▼

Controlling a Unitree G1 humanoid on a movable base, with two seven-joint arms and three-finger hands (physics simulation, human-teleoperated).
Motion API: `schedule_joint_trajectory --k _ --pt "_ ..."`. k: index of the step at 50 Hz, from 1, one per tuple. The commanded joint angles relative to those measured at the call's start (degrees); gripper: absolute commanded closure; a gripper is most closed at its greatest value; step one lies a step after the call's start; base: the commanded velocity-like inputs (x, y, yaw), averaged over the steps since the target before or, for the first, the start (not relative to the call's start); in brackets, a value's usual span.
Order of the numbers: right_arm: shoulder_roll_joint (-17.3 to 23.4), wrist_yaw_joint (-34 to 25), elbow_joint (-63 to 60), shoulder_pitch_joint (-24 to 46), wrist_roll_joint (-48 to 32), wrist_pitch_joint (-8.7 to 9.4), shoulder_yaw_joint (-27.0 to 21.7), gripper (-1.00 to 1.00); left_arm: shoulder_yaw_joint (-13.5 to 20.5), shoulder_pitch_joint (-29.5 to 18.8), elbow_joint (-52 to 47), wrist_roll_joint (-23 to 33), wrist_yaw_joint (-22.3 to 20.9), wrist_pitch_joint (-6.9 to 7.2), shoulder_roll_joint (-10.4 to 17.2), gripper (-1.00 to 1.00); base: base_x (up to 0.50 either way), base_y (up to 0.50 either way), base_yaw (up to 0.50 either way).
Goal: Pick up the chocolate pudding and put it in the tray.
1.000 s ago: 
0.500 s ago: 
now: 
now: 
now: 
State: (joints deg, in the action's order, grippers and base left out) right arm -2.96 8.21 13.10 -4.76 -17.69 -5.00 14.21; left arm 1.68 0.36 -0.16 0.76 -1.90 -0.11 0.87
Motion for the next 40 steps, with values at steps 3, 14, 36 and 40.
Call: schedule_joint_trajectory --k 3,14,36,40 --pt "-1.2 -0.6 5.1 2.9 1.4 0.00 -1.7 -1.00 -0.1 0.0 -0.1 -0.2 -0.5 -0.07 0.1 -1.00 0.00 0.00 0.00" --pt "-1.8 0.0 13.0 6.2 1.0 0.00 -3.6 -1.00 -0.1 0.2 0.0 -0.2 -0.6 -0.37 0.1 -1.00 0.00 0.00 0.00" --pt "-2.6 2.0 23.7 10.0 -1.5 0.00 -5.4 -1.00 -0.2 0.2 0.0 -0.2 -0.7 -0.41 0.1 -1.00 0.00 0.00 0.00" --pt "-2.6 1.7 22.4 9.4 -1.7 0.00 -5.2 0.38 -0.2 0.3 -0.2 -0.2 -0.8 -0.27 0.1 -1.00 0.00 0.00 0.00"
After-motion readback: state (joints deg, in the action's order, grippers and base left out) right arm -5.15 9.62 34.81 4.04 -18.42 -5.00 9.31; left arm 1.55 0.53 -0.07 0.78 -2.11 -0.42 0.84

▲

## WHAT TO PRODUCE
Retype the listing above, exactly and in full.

## PROBLEM SOLUTION
Controlling a Unitree G1 humanoid on a movable base, with two seven-joint arms and three-finger hands (physics simulation, human-teleoperated).
Motion API: `schedule_joint_trajectory --k _ --pt "_ ..."`. k: index of the step at 50 Hz, from 1, one per tuple. The commanded joint angles relative to those measured at the call's start (degrees); gripper: absolute commanded closure; a gripper is most closed at its greatest value; step one lies a step after the call's start; base: the commanded velocity-like inputs (x, y, yaw), averaged over the steps since the target before or, for the first, the start (not relative to the call's start); in brackets, a value's usual span.
Order of the numbers: right_arm: shoulder_roll_joint (-17.3 to 23.4), wrist_yaw_joint (-34 to 25), elbow_joint (-63 to 60), shoulder_pitch_joint (-24 to 46), wrist_roll_joint (-48 to 32), wrist_pitch_joint (-8.7 to 9.4), shoulder_yaw_joint (-27.0 to 21.7), gripper (-1.00 to 1.00); left_arm: shoulder_yaw_joint (-13.5 to 20.5), shoulder_pitch_joint (-29.5 to 18.8), elbow_joint (-52 to 47), wrist_roll_joint (-23 to 33), wrist_yaw_joint (-22.3 to 20.9), wrist_pitch_joint (-6.9 to 7.2), shoulder_roll_joint (-10.4 to 17.2), gripper (-1.00 to 1.00); base: base_x (up to 0.50 either way), base_y (up to 0.50 either way), base_yaw (up to 0.50 either way).
Goal: Pick up the chocolate pudding and put it in the tray.
1.000 s ago: 
0.500 s ago: 
now: 
now: 
now: 
State: (joints deg, in the action's order, grippers and base left out) right arm -2.96 8.21 13.10 -4.76 -17.69 -5.00 14.21; left arm 1.68 0.36 -0.16 0.76 -1.90 -0.11 0.87
Motion for the next 40 steps, with values at steps 3, 14, 36 and 40.
Call: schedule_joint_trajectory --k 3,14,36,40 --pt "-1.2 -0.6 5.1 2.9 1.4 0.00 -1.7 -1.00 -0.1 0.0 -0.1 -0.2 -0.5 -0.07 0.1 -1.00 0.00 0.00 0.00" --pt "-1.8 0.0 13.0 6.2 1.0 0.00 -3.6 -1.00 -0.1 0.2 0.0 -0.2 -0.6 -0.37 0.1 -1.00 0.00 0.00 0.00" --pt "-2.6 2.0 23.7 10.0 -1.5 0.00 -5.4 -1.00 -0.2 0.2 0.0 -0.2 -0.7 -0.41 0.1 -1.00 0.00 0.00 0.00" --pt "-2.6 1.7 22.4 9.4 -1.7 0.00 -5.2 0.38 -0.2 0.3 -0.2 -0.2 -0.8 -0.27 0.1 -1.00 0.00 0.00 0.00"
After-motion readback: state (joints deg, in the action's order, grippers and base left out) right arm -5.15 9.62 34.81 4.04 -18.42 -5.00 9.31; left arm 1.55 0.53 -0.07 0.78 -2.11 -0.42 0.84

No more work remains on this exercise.